Auteurs : Dorothée Grange, Cécile Sommen, Sabine Host

 

Les polluants de l’air intérieur sont nombreux et les études épidémiologiques ont montré que la pollution de l’air intérieur était associée à des effets sanitaires, notamment des effets allergiques, irritatifs, toxiques ou cancérigènes. Les occupants jouent un rôle déterminant, ils peuvent contribuer, par leurs comportements, à aggraver la situation ou bien l’améliorer grâce à leurs pratiques ou le choix de matériaux et produits moins polluants.

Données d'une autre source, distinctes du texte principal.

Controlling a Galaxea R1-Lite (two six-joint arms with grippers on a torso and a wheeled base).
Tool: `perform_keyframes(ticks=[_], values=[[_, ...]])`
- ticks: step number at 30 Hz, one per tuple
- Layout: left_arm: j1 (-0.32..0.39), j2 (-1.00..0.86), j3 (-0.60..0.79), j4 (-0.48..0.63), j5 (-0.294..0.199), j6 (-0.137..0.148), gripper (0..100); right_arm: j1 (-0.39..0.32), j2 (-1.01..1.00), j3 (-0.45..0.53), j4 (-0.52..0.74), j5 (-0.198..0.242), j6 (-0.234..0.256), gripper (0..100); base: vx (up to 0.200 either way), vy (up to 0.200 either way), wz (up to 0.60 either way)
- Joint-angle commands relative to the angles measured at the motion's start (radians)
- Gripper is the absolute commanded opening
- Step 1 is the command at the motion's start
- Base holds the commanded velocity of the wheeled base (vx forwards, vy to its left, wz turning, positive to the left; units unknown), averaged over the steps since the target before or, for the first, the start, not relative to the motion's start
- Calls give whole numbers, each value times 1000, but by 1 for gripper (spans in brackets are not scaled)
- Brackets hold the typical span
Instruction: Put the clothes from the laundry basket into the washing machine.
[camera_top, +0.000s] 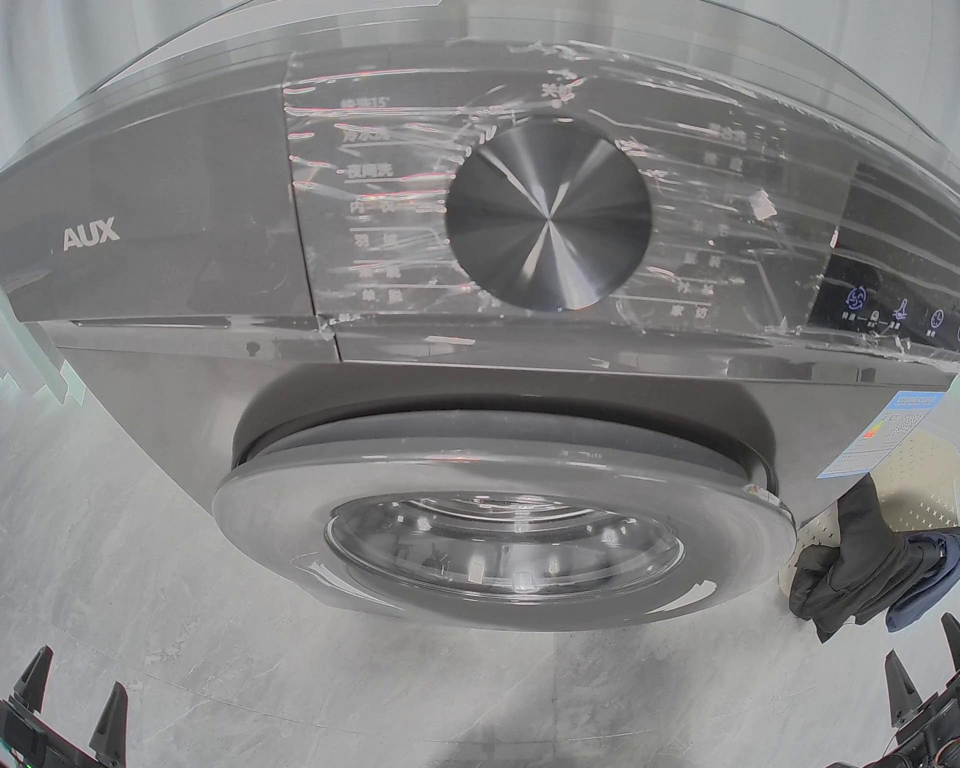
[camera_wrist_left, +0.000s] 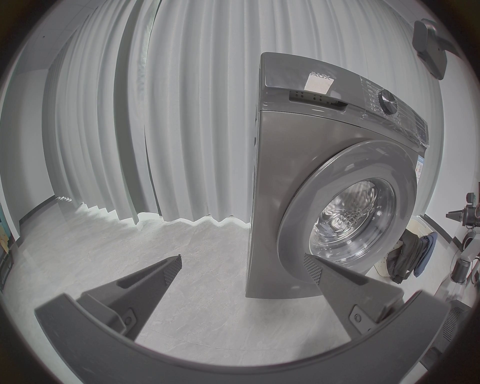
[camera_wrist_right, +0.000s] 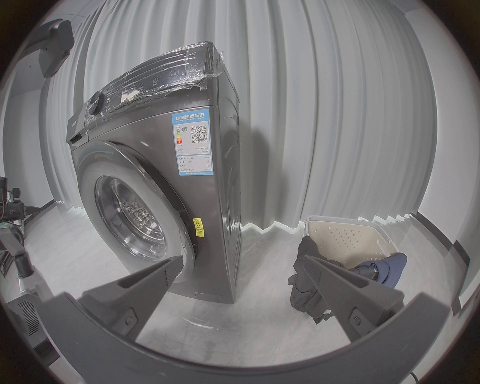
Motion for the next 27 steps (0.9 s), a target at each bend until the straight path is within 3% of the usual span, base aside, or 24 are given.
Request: perform_keyframes(ticks=[1,15,21,27], values=[[0,-17,15,0,0,0,100,0,-10,18,0,0,-1,100,0,0,0],[0,-17,15,0,0,0,100,0,-10,16,0,0,-1,100,0,0,0],[0,-17,15,0,0,0,100,0,-10,16,0,0,-1,100,0,0,-600],[0,-17,15,0,0,0,100,0,-10,16,0,0,1,100,0,0,0]])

L’objectif de notre étude était de dresser un premier état des lieux des connaissances, perceptions des risques sanitaires, sentiment d’information et comportements de la population francilienne à l’égard de cette pollution. Cette étude témoigne d’un manque de connaissance sur le monoxyde de carbone pour une part des Franciliens et montre que certaines sources de pollution intérieure sont mal identifiées. Elle révèle que les Franciliens perçoivent peu les risques sanitaires liés à cette pollution et qu’ils sont en attente d’une meilleure information. Elle souligne enfin que les comportements à risques sont fréquents dans la région.
Ces informations s’avèrent essentielles en vue de l’élaboration des messages de prévention, en particulier à destination du grand public. Dans un contexte où cette problématique est de plus en plus médiatisée et où des évolutions réglementaires importantes voient le jour, il serait utile de renouveler l’étude afin d’évaluer l’évolution de ces perceptions.